In retrospect, the last year was a tough one without a lot of joy in our lives. Besides adjusting to life without Justin and my dad, the process of de-accumulating and selling the house was an emotional one. Now that we are back in the Scamp, we can literally feel all of that stress begin to melt away.
We are not traveling yet. We have some family stuff to take care of on both sides of our families. And once that’s done, we may still stay at our current spot, enjoying the Wisconsin summer. Eventually, I think, we will find a house in the Tucson area and move by fall. But with temperatures already nearing 100 in southern Arizona, there doesn’t seem to be any particular urgency.
So we will spend our days along the Wisconsin River, taking long walks with Callie and hanging out with friends. We live in interesting times and control very little on the national or global scale. Hope for the best, plan for the worst. And everything tastes better on a tortilla.
6 comments:
Your picture epitomizes the pleasures. Even Callie looks content.

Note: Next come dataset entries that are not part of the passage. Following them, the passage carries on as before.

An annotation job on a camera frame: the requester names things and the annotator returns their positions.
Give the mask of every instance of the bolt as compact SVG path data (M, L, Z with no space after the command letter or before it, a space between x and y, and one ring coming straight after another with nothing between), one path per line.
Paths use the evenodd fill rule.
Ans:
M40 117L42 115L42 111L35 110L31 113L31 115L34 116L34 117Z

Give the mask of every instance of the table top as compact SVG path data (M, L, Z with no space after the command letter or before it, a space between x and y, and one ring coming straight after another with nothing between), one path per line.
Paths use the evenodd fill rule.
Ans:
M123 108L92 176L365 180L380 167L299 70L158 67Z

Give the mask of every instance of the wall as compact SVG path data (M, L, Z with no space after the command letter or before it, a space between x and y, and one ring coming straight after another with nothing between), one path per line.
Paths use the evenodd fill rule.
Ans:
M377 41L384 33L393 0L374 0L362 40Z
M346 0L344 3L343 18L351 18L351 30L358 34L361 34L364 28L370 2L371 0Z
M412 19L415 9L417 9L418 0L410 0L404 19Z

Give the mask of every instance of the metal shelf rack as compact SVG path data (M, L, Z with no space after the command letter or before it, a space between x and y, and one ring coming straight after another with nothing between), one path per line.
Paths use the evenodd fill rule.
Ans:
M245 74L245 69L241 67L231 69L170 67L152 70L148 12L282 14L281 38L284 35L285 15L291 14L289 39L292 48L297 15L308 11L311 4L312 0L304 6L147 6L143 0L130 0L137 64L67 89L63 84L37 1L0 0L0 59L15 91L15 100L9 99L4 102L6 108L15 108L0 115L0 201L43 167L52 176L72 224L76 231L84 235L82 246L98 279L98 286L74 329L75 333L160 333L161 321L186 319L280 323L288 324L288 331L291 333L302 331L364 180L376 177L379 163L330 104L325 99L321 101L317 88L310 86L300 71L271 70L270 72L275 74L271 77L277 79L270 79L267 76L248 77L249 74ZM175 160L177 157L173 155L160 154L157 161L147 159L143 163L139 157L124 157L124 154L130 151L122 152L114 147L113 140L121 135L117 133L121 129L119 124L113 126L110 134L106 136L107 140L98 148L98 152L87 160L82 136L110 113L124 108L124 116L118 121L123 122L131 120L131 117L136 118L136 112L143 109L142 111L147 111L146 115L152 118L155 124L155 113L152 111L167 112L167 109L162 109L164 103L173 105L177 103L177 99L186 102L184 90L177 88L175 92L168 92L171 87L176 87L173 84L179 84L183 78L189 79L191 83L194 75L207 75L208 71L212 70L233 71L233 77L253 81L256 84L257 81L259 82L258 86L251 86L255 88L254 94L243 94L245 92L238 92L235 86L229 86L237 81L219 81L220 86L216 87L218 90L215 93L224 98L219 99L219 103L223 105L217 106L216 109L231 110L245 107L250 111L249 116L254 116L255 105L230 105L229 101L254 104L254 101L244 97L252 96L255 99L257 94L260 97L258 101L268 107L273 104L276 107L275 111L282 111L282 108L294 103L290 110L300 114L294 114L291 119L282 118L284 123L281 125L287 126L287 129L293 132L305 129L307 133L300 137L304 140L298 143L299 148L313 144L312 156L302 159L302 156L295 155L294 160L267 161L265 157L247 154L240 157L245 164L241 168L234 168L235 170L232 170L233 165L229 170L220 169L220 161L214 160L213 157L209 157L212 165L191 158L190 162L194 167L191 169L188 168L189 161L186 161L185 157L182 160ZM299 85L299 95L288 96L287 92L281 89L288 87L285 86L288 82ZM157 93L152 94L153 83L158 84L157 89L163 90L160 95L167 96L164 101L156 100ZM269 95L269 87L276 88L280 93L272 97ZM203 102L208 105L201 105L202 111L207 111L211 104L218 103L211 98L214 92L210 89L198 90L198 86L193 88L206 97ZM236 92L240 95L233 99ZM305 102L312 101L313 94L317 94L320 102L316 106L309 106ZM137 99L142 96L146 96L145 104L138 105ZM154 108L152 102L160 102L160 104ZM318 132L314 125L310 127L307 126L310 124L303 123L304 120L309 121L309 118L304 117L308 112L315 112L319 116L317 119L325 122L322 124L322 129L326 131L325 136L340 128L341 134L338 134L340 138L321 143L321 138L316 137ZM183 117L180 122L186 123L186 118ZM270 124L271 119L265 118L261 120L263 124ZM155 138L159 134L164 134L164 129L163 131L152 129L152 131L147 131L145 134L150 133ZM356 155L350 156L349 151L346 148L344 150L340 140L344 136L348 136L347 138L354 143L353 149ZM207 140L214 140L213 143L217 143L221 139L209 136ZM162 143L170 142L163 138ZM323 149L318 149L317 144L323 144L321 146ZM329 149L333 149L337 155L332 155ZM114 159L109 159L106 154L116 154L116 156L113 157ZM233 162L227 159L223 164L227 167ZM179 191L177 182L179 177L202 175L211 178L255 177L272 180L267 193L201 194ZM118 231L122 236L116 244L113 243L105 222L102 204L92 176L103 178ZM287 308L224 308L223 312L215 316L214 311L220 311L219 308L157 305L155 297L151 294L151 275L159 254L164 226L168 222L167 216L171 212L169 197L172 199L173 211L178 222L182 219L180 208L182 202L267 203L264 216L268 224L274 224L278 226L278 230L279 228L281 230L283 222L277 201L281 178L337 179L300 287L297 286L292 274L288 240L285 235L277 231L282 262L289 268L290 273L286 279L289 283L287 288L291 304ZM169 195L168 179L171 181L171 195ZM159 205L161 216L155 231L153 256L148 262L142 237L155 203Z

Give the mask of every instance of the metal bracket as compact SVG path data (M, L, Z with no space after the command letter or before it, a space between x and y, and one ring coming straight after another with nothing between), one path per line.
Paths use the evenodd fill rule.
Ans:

Allow me to encourage you to share -- betwixt yourselves -- the feelings. I've asked the nurses advice and despite not understanding why, they emphasize that "revisiting" some of the harder times can be helpful.
I know there are those who hold the opinion that re-experiencing grief and loss is pointless, but I am seeing where looking back can deepen awareness of our caring, whether for a relationship or place.
It's hard when in the throes of the moment. And it is now (later) that we have the time to savor how much it has meant.
A lovely summer ahead.
A country adventure!
https://www.youtube.com/watch?v=4eQMA_noRYQ
Wow! A lot of stuff going on. Sorry to hear about Justin and your Dad. Losing a parrent is hard enough. I can't imagine how hard it is to lose your child.
MFH: Good advice, even though I'll have trouble following it. I suffer from "keeping everything bottled up inside" syndrome. Julia does not so maybe I'll benefit through osmosis.
Bill: I forgot about that Canned Heat song, but really enjoyed listening to it.
Greg: With both Justin and my Dad, the end took a long time and was predictable. With Justin, there was a real sense of frustration and sense of injustice. He did live life as fully as he could. With my Dad, there was a sense of relief after a long life that he lived on his own terms. We weren't particularly close, but there was a certain level of respect for what he accomplished.
Going thru your Blog Archives I am catching up on your Journey and the next level of it. Losing a Parent is very hard, Losing a Child I cannot even Imagine. We Lost an Infant Great-Granddaughter to COVID and that was tough enuf even tho' we'd never seen her or the Granddaughter who is her Mom, they live in Mexico. The Big Downsize is always hard, we're still doing it, after 3 Moves in about 12 Years it was just a LOT. We had a Historic Home that should have been our Forever Retirement Location, LOVED it so much, Paid Off, but we became Custodial Grandparents of Two of our Grandkids to Raise since Birth. Eventually many Years later Kinship Placement Laws changed and I was forced to Adopt them or have them put into The System. He was 15 and she was 10 by then so that wasn't happening and they wouldn't approve the Home they'd always lived in since Birth, for the Adoption, it was over 100 Years Old and had Lead Paint. *Eye Roll* We reluctantly Sold it and the Luxury Housing Market had crashed so I bought a Million Dollar Listing for $370,000, it was a ridiculous sized McManse, but greased the Adoption thru. *Bigger Eye Roll* It was clearly too much House for me to maintain without Staff, I'm a full time Caregiver of my Spouse and raising Grandkids, so after the Boy was Raised to Adulthood, Sold it, and bought the Mini Farm. Thinking, after I get the Girl Raised, it would just be the Two of us and the Kids can all inherit a small Farm. Well, they all moved back Home, Adult Kids and the Two Adult Grandkids we Raised, so now we're a 3 Generation Household and as an Old Hippie, I must say, I don't mind it.
Yeah, it was a tough time. Justin was in ICU for several months before passing from the terminal phase of Duchenne's muscular dystrophy. I was his primary caregiver. He was a lot of work but taught us so much. Your caregiving journey continues, and I am empathetic to the struggles and the fulfillment.